Personal information
- Full name: Seda Gurgenovna Tutkhalyan
- Born: 15 July 1999 (age 27) Gyumri, Armenia

Gymnastics career
- Discipline: Women's artistic gymnastics
- Country represented: Russia; (2013–2016);
- Head coach: Marina Ulyankina
- Assistant coaches: I.A. Kiryanova, V.N. Ulyankin
- Medal record
Representing Russia
Olympic Games
| Silver medal – second place | 2016 Rio de Janeiro | Team |
European Games
| Gold medal – first place | 2015 Baku | Team |
| Silver medal – second place | 2015 Baku | Vault |
European Championships
| Gold medal – first place | 2016 Bern | Team |
Youth Olympic Games
| Gold medal – first place | 2014 Nanjing | All-Around |
| Gold medal – first place | 2014 Nanjing | Uneven Bars |
| Silver medal – second place | 2014 Nanjing | Floor Exercise |

= Seda Tutkhalyan =

Russian artistic gymnast (born 1999)

Seda Gurgenovna Tutkhalyan (Седа Гургеновна Тутхалян, Սեդա Գուրգենի Թութխալյան; born 15 July 1999) is a Russian artistic gymnast. She is the 2014 Youth Olympic Games Individual All-around champion and a 2016 Summer Olympics Team silver medalist.

== Personal life ==
Tutkhalyan was born July 15, 1999, in Gyumri, Armenia, and moved to Moscow early in childhood. Her father, Gurgen Tutkhalyan, was a four-time world champion for the Soviet Union in sambo martial arts, and her older brother, Vaik, currently competes for Belarus in the same sport.

== Junior career ==
2013 was Tutkhalyan's breakout year. At the Russian Junior Championships, she won team, all-around, vault, and uneven bars gold, floor exercise bronze, and placed seventh on balance beam. Later, at the Olympic Hopes competition, she won gold with her team and on vault, and silver in the all-around and on floor exercise. Her international debut came that winter, at the Gymnasiade in Brazil, where she won team gold, floor exercise bronze, and placed fourth on beam, fifth in the all-around and on vault, and eighth on bars.

In 2014, she competed at the Russian Championships in April, winning vault gold, team, all-around, and uneven bars silver, and placing fifth on beam and sixth on floor. She competed at the European Championships, she won gold with her team and placed fourth on vault, seventh in the all-around and on balance beam, and eighth on floor exercise. In early July, she competed at the Student Spartakiada, winning team, all-around, and vault gold, uneven bars bronze, and placed fourth on floor. She was then selected to represent Russia at the 2014 Youth Olympic Games in Nanjing, China; there, she won the all-around and uneven bars, silver on floor exercise, and placed fifth on vault.

== Senior career ==
Tutkhalyan became a senior elite gymnast in 2015. At her senior debut at the Russian National Championships in early March, she won three bronze medals, for all-around, vault and balance beam.

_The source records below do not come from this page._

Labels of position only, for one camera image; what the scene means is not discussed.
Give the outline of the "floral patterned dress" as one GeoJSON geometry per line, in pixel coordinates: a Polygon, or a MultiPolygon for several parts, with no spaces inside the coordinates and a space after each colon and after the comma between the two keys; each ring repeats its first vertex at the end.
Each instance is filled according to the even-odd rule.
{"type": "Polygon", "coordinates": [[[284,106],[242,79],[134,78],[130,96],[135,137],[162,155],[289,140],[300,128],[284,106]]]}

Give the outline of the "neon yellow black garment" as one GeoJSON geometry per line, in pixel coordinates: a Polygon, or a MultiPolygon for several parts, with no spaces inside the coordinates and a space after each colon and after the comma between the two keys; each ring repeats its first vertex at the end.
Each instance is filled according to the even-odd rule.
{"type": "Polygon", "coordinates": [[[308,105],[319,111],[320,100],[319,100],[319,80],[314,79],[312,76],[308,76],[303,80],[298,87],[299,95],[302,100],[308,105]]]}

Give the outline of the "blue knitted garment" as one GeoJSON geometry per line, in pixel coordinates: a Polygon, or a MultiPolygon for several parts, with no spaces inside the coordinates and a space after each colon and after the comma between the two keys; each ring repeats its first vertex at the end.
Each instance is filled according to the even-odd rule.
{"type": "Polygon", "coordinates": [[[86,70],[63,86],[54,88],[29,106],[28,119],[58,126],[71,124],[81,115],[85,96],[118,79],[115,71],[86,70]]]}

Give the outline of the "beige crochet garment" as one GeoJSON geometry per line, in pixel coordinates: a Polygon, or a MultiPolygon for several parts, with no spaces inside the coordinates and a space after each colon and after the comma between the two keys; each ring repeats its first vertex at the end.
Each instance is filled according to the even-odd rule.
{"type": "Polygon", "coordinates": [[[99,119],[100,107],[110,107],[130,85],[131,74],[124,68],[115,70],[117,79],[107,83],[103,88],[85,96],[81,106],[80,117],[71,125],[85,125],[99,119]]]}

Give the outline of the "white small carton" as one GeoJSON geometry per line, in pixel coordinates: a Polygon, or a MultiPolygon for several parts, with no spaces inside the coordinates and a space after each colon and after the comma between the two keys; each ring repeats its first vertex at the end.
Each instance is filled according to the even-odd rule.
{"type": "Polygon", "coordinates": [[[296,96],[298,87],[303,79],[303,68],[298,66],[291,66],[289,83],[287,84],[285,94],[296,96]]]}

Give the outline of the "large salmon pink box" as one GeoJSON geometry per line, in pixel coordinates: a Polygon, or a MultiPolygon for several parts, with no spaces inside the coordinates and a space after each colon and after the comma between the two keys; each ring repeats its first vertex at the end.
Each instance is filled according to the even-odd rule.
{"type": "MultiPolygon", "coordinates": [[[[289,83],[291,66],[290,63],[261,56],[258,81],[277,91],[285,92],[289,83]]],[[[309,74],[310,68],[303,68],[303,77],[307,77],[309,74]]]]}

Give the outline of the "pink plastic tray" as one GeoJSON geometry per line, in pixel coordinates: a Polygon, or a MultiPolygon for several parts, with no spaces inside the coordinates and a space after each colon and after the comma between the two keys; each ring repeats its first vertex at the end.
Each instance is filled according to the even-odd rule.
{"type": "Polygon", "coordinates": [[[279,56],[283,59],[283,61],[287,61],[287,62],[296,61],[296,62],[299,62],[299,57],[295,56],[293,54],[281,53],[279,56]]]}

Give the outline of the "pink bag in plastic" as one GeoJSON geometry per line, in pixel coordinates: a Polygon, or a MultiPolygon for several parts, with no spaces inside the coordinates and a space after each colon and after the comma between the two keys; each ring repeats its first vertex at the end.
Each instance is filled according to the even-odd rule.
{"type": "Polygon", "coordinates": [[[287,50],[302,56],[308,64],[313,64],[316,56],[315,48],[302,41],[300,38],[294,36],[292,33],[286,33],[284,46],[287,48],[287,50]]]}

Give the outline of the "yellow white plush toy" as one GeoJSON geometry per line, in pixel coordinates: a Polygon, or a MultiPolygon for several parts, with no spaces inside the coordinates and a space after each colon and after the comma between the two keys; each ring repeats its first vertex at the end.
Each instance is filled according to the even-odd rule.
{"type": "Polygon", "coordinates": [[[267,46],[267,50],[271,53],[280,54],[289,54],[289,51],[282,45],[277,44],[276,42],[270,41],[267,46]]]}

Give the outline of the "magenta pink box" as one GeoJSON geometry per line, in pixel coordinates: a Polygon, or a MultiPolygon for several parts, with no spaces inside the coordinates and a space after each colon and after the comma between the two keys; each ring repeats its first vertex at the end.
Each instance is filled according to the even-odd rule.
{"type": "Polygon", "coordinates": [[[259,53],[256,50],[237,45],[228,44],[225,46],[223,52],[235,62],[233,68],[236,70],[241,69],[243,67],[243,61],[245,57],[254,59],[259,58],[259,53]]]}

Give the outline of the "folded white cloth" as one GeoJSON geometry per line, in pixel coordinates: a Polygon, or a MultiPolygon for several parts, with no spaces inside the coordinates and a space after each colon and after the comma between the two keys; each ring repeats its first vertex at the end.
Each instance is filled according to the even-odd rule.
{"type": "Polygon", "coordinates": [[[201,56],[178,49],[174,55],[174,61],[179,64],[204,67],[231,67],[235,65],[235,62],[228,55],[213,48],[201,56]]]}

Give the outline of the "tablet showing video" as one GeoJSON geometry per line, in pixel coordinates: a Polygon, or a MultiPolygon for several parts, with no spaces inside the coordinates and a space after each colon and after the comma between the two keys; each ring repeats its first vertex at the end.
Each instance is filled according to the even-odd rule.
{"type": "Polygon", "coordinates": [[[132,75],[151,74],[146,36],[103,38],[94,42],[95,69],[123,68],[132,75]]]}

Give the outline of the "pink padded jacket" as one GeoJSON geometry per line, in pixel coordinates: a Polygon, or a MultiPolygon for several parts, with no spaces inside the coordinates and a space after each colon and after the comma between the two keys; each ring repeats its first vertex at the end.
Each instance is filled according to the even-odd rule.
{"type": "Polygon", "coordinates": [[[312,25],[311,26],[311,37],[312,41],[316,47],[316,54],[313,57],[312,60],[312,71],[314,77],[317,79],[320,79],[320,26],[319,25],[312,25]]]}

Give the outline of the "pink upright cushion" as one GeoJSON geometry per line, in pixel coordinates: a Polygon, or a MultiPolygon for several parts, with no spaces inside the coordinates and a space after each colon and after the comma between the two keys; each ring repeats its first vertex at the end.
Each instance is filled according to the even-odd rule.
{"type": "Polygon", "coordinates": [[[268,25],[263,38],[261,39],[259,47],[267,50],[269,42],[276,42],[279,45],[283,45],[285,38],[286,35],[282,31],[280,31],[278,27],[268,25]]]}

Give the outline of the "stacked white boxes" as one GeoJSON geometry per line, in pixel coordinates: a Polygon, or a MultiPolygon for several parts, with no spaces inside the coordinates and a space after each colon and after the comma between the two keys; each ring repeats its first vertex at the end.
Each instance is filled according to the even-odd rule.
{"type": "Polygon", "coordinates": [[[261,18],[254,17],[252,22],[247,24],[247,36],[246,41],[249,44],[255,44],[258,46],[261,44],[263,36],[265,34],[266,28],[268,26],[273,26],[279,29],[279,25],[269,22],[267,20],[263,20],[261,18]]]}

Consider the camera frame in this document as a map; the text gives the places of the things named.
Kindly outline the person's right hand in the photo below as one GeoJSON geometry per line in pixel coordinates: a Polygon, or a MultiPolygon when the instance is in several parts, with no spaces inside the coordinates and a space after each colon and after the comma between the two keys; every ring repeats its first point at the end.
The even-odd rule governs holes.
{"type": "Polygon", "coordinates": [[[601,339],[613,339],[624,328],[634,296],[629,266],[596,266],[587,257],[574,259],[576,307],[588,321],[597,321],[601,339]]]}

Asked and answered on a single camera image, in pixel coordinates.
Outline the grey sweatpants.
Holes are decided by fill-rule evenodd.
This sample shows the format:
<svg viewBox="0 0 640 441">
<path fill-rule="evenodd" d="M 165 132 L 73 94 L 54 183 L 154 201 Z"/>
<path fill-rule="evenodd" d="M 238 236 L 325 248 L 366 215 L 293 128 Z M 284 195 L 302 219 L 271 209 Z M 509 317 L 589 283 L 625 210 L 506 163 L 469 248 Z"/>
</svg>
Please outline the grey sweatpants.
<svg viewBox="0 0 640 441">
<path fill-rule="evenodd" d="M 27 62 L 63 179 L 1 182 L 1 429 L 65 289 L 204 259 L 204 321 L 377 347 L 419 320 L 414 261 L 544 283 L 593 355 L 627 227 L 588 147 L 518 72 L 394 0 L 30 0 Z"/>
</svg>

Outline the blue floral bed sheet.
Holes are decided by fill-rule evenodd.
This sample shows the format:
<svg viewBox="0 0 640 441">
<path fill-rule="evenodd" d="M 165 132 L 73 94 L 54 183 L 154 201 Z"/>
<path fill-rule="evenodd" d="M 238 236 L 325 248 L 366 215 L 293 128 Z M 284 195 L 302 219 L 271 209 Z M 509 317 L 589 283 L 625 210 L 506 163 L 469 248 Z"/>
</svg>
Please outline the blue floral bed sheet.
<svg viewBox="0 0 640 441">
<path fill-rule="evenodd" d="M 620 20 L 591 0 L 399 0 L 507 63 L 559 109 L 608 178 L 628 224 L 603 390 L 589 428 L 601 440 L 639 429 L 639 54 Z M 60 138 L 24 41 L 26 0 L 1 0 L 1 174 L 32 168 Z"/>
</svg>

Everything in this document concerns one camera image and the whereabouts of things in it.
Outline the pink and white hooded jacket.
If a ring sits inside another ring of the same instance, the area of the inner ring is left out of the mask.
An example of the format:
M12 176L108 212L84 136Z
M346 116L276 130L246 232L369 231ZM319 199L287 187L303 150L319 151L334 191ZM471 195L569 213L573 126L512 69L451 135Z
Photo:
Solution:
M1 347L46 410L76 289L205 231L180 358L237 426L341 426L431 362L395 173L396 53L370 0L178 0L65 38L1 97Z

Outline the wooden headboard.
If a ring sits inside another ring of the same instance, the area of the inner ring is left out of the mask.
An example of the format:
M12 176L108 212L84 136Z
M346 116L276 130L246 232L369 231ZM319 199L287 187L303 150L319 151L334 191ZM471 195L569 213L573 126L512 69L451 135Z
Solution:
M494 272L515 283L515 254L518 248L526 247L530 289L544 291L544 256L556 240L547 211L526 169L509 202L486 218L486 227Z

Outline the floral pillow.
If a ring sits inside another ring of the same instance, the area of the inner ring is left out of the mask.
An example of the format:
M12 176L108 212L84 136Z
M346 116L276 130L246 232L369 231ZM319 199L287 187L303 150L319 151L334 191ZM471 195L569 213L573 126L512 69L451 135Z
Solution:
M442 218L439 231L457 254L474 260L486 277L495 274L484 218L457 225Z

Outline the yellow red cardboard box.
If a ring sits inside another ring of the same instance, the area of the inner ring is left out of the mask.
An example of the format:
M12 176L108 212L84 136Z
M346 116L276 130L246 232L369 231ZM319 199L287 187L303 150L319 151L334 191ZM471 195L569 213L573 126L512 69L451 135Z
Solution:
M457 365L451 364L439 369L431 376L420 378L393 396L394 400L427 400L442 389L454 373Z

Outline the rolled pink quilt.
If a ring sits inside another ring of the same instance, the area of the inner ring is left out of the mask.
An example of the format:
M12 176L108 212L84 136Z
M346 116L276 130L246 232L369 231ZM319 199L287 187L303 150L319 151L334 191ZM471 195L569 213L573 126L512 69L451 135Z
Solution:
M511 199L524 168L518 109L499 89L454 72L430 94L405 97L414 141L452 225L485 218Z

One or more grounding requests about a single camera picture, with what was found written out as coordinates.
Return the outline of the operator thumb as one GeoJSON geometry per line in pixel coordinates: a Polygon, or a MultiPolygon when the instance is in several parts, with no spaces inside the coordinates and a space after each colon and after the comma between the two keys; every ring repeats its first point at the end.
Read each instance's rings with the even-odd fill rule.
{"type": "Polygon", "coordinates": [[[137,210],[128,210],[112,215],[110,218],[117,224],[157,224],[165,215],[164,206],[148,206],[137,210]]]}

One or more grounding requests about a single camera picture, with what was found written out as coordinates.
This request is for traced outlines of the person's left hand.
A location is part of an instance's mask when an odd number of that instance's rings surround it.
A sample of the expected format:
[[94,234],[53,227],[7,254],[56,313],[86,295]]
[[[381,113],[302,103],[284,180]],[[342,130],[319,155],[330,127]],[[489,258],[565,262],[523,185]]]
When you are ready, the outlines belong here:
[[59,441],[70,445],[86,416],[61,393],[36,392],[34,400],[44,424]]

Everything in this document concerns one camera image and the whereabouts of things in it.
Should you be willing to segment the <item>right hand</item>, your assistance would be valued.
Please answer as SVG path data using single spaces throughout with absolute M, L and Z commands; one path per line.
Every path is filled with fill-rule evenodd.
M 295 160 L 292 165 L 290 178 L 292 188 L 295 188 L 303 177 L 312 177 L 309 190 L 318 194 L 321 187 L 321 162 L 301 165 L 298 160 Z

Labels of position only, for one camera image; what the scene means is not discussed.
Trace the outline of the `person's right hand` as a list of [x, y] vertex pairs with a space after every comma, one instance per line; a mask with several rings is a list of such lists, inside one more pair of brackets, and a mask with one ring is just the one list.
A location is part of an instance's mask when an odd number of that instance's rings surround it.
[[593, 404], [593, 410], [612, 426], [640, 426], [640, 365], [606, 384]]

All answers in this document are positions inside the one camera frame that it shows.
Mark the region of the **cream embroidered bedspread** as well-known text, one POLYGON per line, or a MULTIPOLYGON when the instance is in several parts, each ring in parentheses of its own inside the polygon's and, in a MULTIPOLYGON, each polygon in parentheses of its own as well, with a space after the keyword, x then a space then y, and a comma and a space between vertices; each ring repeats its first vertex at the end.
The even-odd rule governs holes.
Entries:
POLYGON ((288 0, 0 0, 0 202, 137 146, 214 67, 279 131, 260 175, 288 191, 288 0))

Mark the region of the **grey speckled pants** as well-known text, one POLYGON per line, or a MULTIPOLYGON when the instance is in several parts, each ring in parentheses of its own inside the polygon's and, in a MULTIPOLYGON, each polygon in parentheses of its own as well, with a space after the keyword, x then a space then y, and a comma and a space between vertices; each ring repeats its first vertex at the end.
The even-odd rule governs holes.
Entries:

In June, Tutkhalyan was named to the Russian team for the 2015 European Games in Baku, with Aliya Mustafina and Viktoria Komova. Tutkhalyan won the gold medal with the team, and posted the second-highest all-around score in qualification, 57.332. However, the highest score was by her teammate Mustafina and only one gymnast per country could advance to the final at these games. Tutkhalyan did qualify for the vault final in second place with a score of 14.466 for two vaults, and for the balance beam final in first place with a score of 14.600. Tutkhalyan was named to the Russian team for the 2015 World Artistic Gymnastics Championships. She helped her team to a 4th-place finish and individually qualified to the all-around and balance beam finals. In the all-around final, she placed 15th, and in the balance beam final, she placed 6th.

In 1–10 April 2016; Tutkhalyan competed at the 2016 Russian Artistic Gymnastics Championships taking silver in all-around, team and won gold in vault finals. On 30 April – 1 May, she competed at the Osijek World Cup where she won silver in uneven bars and bronze in balance beam finals. She was named to the team at the European Championships and contributed to the Russian team's gold medal finish; however, she did not make any individual finals.

===2016 Olympics===

Tutkhalyan was named to the Russian Olympic team after Ksenia Afanasyeva's health problems relegated the latter gymnast to alternate and later forced her retirement from gymnastics. In qualifications, Tutkhalyan competed the all-around and qualified in 4th place to the all-around final with a score of 58.207. In the team final, she contributed a beam score of 14.766 and a floor score of 13.766 to the Russian team's silver medal finish.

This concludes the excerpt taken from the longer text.